In this context, The Great War (1959), Monicelli's Golden Lion winner and the third film in the retrospective, is strikingly more ambitious and formal, pitched very intriguingly between the scale of a war film and the scale of a comedy.  Made between Madonna Street and The Passionate Thief and set in World War I, the film centers on two shirkers (Alberto Sordi and Vittorio Gassman) who become antagonistic comrades in trying to get through the war while seeing as little actual combat as possible.  The perspective is a worm's-eye-view; almost every character feels like a supporting role, including the two stars, and the tone would evaporate if a real hero ever entered the screen.

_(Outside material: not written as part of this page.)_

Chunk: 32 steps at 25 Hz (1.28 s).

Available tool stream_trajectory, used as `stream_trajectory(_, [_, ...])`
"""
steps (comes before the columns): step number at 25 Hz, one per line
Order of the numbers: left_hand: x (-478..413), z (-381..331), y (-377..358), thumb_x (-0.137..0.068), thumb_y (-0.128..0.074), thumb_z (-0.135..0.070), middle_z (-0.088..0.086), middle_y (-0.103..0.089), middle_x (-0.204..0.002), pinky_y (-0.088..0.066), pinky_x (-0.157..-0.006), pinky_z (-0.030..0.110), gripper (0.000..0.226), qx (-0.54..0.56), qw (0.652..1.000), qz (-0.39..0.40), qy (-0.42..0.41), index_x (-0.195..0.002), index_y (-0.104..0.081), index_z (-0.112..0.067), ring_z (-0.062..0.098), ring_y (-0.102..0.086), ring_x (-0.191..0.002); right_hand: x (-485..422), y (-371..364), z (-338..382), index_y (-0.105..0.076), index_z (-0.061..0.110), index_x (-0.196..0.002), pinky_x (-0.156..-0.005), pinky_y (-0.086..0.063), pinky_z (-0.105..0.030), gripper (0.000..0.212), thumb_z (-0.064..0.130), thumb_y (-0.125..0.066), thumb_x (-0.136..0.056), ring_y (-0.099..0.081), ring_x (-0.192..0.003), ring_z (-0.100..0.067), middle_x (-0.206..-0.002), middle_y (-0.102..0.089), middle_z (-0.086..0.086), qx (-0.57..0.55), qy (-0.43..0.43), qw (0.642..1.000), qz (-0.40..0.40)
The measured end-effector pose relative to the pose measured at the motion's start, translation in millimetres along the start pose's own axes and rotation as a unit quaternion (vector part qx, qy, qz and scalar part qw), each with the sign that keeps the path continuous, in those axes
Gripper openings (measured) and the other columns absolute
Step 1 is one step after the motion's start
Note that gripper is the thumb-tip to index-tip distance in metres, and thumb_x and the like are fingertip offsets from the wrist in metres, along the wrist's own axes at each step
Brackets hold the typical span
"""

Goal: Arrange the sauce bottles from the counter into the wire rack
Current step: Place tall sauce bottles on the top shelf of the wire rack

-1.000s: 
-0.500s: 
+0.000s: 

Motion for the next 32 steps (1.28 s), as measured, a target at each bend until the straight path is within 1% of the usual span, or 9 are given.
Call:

But the film is shot with widescreen splendor, filling a CinemaScope frame with as many vivid compositions and dynamic motions as the era's more purely serious epics.  In one scene, the camera tracks quickly backward down a column of soldiers, settling on two who are arguing about whether or not their favorite pin-up girl is chaste in real life (and indeed, insisting that your pin-up girls be sexually pure is the sort of irony that Monicelli's comedy thrives on).  Then the brass appears, everyone stands at attention, and the camera tracks forward, retracing its steps to settle on an Austrian spy, who's lined up against the wall and executed.  Done all in one take, it smashes the film's different tones together, with democratic comedy temporarily overrun by technocratic mise en scène.

The Great War.

In a way, this balance is so delicate that it's a shame the film doesn't follow it all the way until the end, instead settling on straightforward tragedy.  But coming two years after Stanley Kubrick's Paths of Glory (1957), which also used World War I's strategic fuck-ups and lack of moral imperative to make a point, The Great War is a reminder that warm humor is as effective an anti-war statement as cold, horrific irony.  For one, the episodic nature of comedy, with its emphasis on riffs and routines over constant forward motion, suits a vision of a soldier's life where more time is spent on labor, waiting, and bureaucracy than on the action itself.  Most importantly, comedy glories in foolishness, laziness, lustfulness, cowardice, incompetence, insubordination, and gluttony. Its grandest tradition is celebrating people's most undisciplined impulses, and discipline is something that life during wartime insists upon. Sordi and Gassman are terrible soldiers, just as the gang in Madonna Street are terrible thieves and the revelers in The Passionate Thief are terrible Catholics.  Yet it is this sympathy for them, never wavering and never questioned, that gives Monicelli's best cinema a distinct afterglow.  "I'm a coward," one soldier frantically insists near the end of The Great War.  John Wayne would not approve, I'm sure.  But this moment of confession is not humiliation or self-debasement.  In fact, it's the best defense anyone could have.

A publicity photo for Big Deal on Madonna Street.